Alabama can claim numerous Olympic gold medalists. One of the most famous is track-and-field legend Jesse Owens.

Photographer Walker Evans and author James Agee captured the beauty of Alabama's landscape and language in their classic 1941 book, Let Us Now Praise Famous Men.

Spanish moss, which is commonly seen hanging from large, old trees in Alabama, is in fact neither Spanish nor moss. Common from North Carolina to South America, the weblike vegetation is an epiphyte—a rootless plant that survives off moisture in the air and nutrients from the decaying trees it lives on.

The Pulitzer Prize-winning novel To Kill a Mockingbird was set in a small southern Alabama town resembling Monroeville—author Harper Lee's hometown.

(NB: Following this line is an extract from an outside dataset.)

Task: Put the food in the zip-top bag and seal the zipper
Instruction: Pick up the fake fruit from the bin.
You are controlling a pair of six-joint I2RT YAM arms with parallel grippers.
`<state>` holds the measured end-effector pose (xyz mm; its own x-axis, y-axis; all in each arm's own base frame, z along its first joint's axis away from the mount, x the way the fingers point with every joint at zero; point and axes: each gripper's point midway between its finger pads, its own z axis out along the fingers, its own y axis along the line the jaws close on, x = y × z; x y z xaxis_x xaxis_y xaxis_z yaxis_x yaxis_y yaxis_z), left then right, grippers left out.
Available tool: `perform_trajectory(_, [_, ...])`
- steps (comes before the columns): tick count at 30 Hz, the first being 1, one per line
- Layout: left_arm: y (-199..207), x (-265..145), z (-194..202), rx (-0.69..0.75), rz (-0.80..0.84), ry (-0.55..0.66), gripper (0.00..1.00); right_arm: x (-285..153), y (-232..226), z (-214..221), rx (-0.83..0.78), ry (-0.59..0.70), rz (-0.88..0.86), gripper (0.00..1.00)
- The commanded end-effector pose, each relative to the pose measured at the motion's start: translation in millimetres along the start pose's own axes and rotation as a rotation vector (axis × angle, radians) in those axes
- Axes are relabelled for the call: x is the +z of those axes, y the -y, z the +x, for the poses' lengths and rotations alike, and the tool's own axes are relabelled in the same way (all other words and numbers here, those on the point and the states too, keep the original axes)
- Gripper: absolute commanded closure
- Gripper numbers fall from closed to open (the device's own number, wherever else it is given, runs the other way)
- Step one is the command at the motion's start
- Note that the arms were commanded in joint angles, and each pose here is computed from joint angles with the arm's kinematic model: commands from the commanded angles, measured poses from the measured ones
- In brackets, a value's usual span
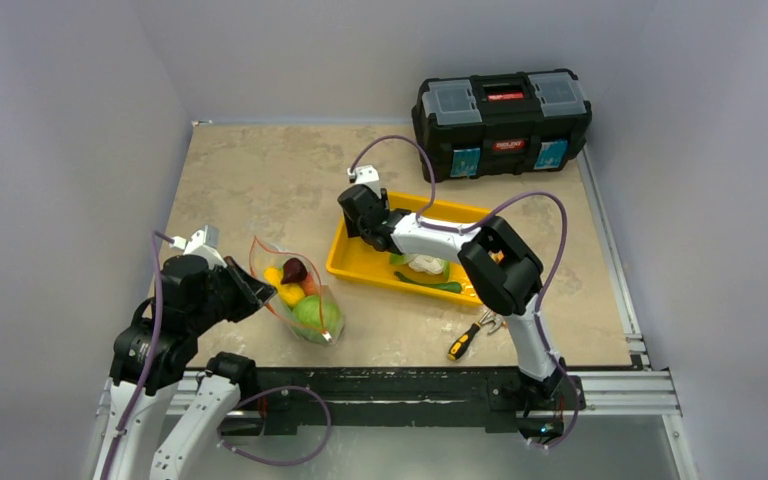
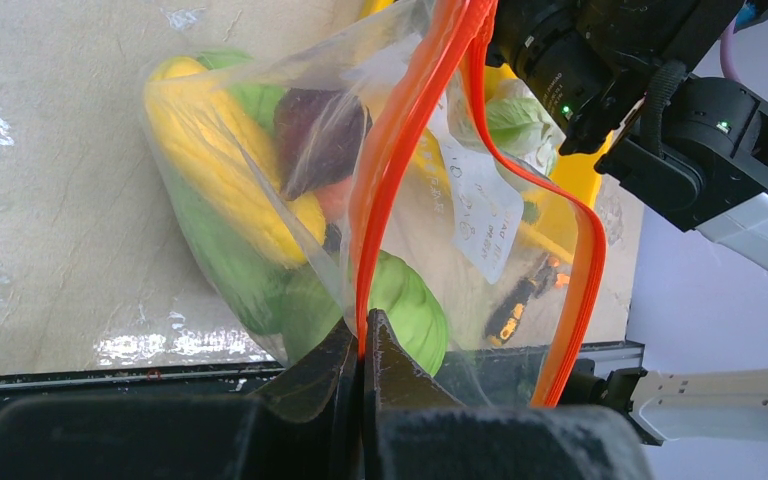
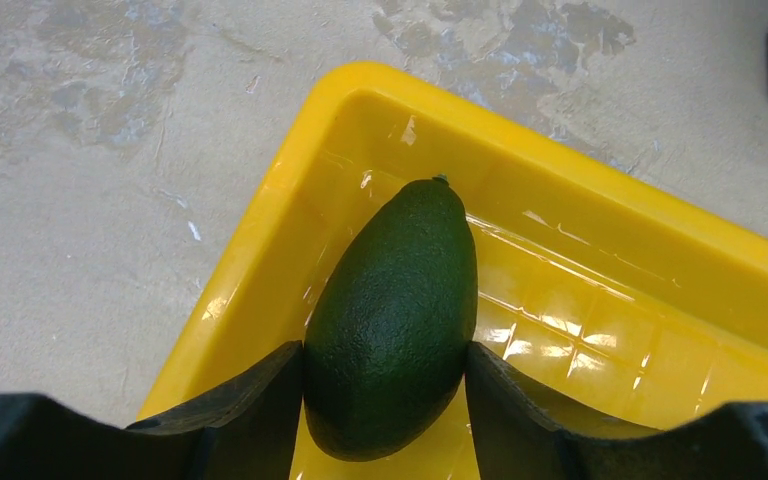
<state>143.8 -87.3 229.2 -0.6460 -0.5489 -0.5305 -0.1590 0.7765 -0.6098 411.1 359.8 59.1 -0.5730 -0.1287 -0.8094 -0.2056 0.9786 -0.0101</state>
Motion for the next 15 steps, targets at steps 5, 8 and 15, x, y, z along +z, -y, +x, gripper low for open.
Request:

Try the fried green tomatoes at the Irondale Cafe in Birmingham. The cafe was the inspiration for Fannie Flagg's novel Fried Green Tomatoes at the Whistle Stop Cafe and the subsequent movie.

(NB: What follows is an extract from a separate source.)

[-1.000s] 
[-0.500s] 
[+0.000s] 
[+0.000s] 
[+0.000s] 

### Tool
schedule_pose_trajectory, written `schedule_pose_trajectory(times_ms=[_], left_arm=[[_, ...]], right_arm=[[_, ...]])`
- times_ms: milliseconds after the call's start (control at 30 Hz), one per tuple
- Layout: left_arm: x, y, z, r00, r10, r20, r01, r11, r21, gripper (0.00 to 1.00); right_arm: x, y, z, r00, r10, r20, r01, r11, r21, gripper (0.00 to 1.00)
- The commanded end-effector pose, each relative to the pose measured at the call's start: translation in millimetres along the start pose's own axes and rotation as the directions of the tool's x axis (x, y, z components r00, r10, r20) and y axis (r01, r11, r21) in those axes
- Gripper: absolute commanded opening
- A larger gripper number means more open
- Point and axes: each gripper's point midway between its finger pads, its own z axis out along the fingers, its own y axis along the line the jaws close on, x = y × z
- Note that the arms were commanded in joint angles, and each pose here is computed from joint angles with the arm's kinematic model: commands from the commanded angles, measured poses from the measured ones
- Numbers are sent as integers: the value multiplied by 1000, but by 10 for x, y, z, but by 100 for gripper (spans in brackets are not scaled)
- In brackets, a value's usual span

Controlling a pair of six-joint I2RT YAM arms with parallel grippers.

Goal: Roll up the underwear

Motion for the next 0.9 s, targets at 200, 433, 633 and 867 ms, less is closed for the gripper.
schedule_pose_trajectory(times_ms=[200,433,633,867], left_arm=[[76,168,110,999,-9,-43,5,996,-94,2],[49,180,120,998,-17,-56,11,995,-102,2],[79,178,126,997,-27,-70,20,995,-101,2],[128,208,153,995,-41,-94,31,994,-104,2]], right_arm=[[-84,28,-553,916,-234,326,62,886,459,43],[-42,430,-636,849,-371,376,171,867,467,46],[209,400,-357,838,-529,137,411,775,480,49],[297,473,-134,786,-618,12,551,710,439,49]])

From the days of slavery to the freedom marches on Montgomery and Selma, Alabama is associated with some of the greatest African-American leaders, among them Booker T. Washington, George Washington Carver and Dr. Martin Luther King Jr.

There are a number of covered bridges throughout the state, but no one knows why. One theory suggests that the covered bridges look like barns, so wary horses would cross them. A second theory is that the covers kept the wood on the bridges from rotting.

In the town of Enterprise, there's a surreal statue of a goddess raising a giant boll weevil over her head. Although the insect is normally thought of as a pest, Enterprise decided to honor it after a swarm of them destroyed the town's cotton crop in the early 20th century. The destruction forced residents to diversify the local economy, which brought prosperity. The monument went up soon thereafter.

Alabama has some creative place names. Our favorites include Bug Tussle, Burnt Corn, Old Texas, Smut Eye, Blues Old Stand, Gosport, Cuba, The Bottle, Rash and Coal Fire.